France: Ballad of the Sad Cafes

Even more than the British pub or the American corner drugstore, the French café has always provided a haven within which whole lives could unfold. It is a unique national institution that combines club, office and home-away-from-home. "It is where the Frenchman entertains guests, conducts business, writes his poetry and novels," says Roger Cazes, owner of the elegant Brasserie Lipp on Paris' Boulevard Saint Germain. "It is where, if he is famous, he goes to be seen, and if he is not, he goes to watch. It is where he discusses art, literature, philosophy and politics." It is also the place that many Frenchmen are beginning to shun. The sad news about this heady forum of Gallic civilization is that all over France its numbers and influence on national life are declining.

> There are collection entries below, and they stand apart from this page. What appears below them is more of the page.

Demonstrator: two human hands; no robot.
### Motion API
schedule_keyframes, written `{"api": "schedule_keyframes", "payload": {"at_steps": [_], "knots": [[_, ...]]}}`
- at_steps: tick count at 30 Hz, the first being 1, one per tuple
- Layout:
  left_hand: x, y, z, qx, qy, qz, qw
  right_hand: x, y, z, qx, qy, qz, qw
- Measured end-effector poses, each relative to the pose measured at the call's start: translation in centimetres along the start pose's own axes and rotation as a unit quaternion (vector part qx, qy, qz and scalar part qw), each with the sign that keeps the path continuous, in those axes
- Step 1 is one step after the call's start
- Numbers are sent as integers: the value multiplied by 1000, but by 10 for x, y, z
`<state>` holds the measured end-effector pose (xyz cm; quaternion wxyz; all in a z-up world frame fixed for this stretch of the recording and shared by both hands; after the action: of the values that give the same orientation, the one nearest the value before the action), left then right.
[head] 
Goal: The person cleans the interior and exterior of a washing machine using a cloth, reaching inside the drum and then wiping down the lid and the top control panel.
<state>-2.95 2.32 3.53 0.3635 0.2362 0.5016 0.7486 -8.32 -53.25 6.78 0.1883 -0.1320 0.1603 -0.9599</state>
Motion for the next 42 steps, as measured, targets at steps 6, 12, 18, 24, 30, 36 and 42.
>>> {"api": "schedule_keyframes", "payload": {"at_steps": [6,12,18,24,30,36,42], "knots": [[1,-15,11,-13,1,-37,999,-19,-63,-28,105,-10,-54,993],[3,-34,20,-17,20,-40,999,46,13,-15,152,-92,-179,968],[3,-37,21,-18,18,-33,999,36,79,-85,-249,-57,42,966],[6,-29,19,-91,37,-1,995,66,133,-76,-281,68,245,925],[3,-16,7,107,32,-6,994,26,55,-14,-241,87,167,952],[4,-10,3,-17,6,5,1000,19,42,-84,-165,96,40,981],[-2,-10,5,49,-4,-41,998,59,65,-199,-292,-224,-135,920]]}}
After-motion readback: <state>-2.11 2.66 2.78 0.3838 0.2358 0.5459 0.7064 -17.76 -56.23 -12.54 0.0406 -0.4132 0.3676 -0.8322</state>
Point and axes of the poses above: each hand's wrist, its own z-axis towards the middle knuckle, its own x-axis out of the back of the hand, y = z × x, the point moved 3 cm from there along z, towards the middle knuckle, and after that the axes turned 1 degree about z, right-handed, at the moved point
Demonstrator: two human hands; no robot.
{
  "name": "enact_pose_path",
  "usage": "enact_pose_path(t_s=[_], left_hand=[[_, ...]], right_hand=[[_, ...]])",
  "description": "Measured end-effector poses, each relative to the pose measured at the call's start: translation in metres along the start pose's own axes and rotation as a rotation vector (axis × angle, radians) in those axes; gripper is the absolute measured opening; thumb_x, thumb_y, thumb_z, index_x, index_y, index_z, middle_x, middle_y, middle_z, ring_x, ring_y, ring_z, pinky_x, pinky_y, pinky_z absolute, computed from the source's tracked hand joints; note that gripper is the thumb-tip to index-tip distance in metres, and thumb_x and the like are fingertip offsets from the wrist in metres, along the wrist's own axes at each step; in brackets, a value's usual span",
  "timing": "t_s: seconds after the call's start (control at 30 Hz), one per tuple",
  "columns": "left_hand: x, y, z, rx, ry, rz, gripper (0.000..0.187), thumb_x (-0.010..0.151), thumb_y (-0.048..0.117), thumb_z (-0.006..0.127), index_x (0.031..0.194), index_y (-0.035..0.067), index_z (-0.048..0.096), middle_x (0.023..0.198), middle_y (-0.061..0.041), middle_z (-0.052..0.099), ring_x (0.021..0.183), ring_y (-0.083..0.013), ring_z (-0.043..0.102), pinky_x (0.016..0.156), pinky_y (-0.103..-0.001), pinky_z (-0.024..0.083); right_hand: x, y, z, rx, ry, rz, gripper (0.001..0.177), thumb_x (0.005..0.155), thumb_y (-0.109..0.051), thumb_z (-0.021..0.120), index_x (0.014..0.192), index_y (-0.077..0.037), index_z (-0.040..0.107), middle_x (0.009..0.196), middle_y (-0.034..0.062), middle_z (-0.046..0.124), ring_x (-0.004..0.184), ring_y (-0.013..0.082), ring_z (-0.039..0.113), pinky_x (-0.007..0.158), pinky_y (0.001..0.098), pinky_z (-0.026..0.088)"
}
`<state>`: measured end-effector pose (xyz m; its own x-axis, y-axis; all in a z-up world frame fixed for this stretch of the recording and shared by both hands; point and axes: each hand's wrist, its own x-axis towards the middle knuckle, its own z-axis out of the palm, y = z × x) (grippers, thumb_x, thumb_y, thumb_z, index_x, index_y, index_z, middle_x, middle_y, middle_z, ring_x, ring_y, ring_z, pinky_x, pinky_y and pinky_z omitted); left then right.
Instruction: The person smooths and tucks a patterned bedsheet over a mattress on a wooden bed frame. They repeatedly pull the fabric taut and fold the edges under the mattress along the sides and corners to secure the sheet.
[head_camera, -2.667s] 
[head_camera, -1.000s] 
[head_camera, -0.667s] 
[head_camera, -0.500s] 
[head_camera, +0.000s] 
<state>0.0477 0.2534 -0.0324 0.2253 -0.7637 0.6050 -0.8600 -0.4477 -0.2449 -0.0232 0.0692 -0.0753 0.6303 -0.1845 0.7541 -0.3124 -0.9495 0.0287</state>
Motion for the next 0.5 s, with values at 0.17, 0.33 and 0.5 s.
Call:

Green Hair. Some 200 cafés go out of business every year in the Paris area alone, and the toll is equally big in the provinces; altogether, about 30,000 cafés in France have closed in the past decade. Among the victims have been not only the back-street cafés with the zinc-topped bars but also such giants as the Select, which opened on the Champs Elysées back in the 1930s, and La Rotonde in Montparnasse, once a favorite hangout of Picasso and Modigliani. Last week one of the legendary cafés of Paris, the Café de Madrid in the theater district, reopened as a "drugstore" remodeled in American-modern décor instead of its former Second Empire. Where Poet Charles Baudelaire once came to sip absinthe—he also dyed his hair green as part of an absinthe cult—waiters in sailor suits now scurry about carrying banana splits amid the magazine stands and cosmetics counters.

Café owners complain that higher wages, taxes and social security payments bite increasingly deeply into their profits. But that complaint—shared by many other entrepreneurs—is dwarfed by the fact that today's Frenchmen seem to be rediscovering their homes. In the postwar era, many of them popped in at the neighborhood café several times a day largely because they lived in dismal quarters or had little else to do. Now they have television to watch, a refrigerator in which they can keep white wine, ice and mixers so that they can serve themselves and their friends more easily at home. Moreover, many Frenchmen now prefer to save their cash for more and better furniture, a shiny new automobile or le weekend in the country rather than give it to the local café owner.